Activity:
Only certain lines below are wanted: those starting at the line containing "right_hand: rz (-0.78" and ending at the line containing "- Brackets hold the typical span", both included, each retyped exactly.

Recorded data:
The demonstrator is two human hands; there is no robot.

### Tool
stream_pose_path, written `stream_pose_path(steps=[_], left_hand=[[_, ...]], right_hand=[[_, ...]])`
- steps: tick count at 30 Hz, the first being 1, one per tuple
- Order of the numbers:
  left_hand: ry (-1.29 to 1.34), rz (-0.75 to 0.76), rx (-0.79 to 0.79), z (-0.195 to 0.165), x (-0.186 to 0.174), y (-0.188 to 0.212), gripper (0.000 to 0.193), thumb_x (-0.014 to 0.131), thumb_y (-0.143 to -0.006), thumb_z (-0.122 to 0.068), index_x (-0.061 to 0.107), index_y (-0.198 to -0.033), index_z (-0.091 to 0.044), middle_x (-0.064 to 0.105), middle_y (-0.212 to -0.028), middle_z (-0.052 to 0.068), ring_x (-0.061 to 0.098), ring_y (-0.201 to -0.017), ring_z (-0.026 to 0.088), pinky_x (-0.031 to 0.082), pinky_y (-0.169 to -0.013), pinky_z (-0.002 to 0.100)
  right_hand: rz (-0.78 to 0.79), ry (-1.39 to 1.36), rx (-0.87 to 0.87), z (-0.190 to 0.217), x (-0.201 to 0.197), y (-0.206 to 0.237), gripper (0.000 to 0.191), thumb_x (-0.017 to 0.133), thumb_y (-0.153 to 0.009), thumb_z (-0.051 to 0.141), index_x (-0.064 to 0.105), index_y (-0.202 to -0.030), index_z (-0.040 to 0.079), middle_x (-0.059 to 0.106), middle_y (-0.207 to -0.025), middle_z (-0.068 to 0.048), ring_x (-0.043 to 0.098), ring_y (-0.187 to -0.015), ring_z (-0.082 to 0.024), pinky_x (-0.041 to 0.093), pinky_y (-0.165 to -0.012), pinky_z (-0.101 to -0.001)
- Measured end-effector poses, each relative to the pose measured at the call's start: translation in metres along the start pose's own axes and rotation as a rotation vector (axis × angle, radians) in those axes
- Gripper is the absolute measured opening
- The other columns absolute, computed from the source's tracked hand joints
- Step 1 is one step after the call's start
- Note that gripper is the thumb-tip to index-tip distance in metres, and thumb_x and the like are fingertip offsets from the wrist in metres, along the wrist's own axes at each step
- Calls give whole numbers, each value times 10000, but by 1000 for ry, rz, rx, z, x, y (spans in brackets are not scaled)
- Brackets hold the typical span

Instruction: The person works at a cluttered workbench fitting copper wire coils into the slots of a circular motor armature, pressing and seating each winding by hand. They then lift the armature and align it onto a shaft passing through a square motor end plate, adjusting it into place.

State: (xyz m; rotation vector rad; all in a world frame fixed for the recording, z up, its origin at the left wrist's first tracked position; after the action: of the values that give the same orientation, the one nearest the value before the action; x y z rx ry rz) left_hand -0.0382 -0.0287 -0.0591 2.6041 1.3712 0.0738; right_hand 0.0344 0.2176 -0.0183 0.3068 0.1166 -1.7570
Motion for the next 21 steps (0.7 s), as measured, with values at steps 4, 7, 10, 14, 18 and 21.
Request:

Result:
  right_hand: rz (-0.78 to 0.79), ry (-1.39 to 1.36), rx (-0.87 to 0.87), z (-0.190 to 0.217), x (-0.201 to 0.197), y (-0.206 to 0.237), gripper (0.000 to 0.191), thumb_x (-0.017 to 0.133), thumb_y (-0.153 to 0.009), thumb_z (-0.051 to 0.141), index_x (-0.064 to 0.105), index_y (-0.202 to -0.030), index_z (-0.040 to 0.079), middle_x (-0.059 to 0.106), middle_y (-0.207 to -0.025), middle_z (-0.068 to 0.048), ring_x (-0.043 to 0.098), ring_y (-0.187 to -0.015), ring_z (-0.082 to 0.024), pinky_x (-0.041 to 0.093), pinky_y (-0.165 to -0.012), pinky_z (-0.101 to -0.001)
- Measured end-effector poses, each relative to the pose measured at the call's start: translation in metres along the start pose's own axes and rotation as a rotation vector (axis × angle, radians) in those axes
- Gripper is the absolute measured opening
- The other columns absolute, computed from the source's tracked hand joints
- Step 1 is one step after the call's start
- Note that gripper is the thumb-tip to index-tip distance in metres, and thumb_x and the like are fingertip offsets from the wrist in metres, along the wrist's own axes at each step
- Calls give whole numbers, each value times 10000, but by 1000 for ry, rz, rx, z, x, y (spans in brackets are not scaled)
- Brackets hold the typical span

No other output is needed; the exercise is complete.